À six ans, j’ai connu la honte à mon premier spectacle scolaire. J’avais alors pris la décision de prendre ma retraite de la scène. J’ai mis plus de vingt-cinq ans avant de trouver le courage pour effectuer mon premier retour.

Avoir un chat dans la gorge

Sur la scène de l’école, je devais chanter Trois petits chats, mais je me suis égaré dans le texte et, mené par ma petite tête dure d’enfant, je me suis acharné à créer des couplets en espérant, éventuellement, retrouver le bon chemin.

Après un moment d’hilarité, les spectateurs, qui croyaient d’abord à une blague, se sont épuisés devant mon entêtement. Ils n’en pouvaient plus de m’entendre. L’intervention du directeur d’école a mis fin à leurs souffrances, mais pas à mon désir de terminer la chanson.

Trois petits chats, chats, chats
Chapeau de paille, paille, paille
Paillasson, son, son, son
Somnifère, fère fère
Fermenté, té, té
Té perdu, du, du
Dubitatif, tif, tif
Typhoïde, ïde, ïde

J’ai continué à chanter à l’arrière-scène, puis dans le parking, puis dans la voiture, puis dans la maison, puis dans mon lit. Le regard de mes parents n’avait plus rien d’amoureux.

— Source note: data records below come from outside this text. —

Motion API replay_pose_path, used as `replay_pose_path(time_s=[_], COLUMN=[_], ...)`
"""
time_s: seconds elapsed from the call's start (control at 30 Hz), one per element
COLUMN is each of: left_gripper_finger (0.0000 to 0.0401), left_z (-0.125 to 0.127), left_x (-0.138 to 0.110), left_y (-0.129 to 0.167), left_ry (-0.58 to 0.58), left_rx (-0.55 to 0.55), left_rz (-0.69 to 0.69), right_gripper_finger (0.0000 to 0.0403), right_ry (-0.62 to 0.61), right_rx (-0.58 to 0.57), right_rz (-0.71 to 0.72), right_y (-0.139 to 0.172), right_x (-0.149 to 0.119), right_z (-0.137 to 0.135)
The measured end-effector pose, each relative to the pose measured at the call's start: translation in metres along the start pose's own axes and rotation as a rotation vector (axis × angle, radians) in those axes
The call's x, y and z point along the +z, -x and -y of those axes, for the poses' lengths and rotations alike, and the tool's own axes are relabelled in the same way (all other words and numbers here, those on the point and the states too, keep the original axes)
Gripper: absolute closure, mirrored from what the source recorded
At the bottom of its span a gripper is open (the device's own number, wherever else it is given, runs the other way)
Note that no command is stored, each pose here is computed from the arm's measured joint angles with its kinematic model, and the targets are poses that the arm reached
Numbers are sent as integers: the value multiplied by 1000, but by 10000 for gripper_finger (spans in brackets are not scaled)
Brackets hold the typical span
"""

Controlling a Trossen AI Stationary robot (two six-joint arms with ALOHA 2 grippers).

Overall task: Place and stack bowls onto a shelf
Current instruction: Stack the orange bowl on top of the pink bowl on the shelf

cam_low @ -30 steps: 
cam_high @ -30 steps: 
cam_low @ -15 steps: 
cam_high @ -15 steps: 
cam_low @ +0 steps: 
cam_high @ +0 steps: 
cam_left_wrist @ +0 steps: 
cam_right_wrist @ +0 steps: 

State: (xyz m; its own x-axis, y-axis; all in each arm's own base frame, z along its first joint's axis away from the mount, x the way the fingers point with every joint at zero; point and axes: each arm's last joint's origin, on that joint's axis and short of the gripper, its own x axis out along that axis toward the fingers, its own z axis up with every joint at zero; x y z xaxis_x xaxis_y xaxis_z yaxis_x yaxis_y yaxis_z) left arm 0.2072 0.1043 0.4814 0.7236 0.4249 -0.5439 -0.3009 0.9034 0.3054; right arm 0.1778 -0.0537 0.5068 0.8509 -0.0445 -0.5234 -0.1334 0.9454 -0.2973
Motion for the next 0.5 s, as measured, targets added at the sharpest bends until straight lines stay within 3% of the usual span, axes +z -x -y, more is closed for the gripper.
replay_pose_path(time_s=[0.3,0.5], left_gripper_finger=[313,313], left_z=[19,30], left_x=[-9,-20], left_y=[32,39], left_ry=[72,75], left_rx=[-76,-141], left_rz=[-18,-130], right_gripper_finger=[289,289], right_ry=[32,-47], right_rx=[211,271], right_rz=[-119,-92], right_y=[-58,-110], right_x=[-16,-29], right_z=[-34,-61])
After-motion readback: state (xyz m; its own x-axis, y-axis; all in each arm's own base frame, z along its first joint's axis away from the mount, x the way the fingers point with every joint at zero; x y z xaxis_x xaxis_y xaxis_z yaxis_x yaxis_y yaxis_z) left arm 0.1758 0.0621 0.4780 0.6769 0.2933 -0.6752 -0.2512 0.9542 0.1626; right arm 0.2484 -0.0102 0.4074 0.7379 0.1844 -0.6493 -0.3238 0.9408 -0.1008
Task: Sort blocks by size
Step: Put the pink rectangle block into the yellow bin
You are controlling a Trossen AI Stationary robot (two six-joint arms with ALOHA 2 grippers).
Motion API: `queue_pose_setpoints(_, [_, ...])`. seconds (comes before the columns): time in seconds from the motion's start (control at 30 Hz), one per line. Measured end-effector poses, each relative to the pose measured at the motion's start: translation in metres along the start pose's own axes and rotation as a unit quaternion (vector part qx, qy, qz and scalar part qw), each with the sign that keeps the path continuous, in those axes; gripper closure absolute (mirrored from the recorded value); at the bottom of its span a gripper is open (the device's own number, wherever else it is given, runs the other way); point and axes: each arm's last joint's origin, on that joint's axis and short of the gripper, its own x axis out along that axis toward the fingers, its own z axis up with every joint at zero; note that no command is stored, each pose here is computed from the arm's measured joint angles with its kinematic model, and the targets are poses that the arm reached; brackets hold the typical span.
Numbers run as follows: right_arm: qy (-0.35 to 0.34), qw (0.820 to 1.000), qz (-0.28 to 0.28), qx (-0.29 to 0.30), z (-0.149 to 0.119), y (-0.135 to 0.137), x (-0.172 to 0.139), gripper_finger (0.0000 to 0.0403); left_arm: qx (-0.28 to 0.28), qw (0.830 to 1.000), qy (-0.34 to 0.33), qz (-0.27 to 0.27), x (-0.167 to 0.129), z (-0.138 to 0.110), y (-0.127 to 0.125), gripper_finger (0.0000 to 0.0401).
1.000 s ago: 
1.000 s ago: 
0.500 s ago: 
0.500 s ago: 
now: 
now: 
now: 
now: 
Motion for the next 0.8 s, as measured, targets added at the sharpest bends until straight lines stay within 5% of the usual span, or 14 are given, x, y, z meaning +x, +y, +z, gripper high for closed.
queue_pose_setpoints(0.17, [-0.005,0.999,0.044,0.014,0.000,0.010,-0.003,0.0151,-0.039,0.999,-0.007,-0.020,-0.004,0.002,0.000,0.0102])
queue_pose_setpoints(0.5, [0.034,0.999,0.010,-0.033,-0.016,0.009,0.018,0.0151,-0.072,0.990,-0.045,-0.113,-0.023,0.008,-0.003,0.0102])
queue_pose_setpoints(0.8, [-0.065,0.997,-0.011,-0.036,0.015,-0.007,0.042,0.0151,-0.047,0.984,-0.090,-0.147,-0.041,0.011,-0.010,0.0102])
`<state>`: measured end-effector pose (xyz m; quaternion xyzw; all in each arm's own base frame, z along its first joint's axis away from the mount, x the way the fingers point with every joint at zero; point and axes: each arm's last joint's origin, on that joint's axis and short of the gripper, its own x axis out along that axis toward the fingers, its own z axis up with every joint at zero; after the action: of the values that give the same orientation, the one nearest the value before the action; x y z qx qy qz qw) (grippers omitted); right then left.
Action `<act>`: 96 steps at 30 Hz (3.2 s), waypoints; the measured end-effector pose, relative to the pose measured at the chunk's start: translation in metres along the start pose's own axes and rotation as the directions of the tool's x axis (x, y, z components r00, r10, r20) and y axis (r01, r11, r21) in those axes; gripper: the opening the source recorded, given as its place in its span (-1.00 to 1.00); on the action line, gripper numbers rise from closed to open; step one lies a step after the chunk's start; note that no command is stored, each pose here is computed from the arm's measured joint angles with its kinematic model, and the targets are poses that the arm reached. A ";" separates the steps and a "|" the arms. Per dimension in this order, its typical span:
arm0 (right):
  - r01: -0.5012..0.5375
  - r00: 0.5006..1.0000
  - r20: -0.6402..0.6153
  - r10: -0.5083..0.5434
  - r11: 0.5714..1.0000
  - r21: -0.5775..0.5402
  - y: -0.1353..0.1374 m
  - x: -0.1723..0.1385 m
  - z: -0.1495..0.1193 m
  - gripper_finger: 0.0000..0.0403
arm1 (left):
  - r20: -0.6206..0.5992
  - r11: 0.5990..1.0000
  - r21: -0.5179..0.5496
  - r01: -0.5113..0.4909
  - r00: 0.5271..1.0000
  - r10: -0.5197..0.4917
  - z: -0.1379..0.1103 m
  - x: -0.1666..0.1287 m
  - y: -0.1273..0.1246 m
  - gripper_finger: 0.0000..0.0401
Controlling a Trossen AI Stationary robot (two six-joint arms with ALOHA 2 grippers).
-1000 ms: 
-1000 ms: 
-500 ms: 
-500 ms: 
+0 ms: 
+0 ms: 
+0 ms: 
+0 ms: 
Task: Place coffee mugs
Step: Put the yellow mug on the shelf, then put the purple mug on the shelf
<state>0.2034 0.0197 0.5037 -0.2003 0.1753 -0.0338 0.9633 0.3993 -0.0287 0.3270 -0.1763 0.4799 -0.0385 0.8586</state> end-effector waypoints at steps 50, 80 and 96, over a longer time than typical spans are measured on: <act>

Je me suis finalement endormi, la voix éteinte, vers trois heures du matin, sans avoir atteint mon objectif : celui de clore la boucle.

Je crois que j’ai néanmoins fracassé un record du monde en chantant Trois petits chats pendant six heures d’affilée sans jamais répéter le même couplet. Une mince consolation jamais homologuée.

À ce jour, j’essaie encore de trouver la fin.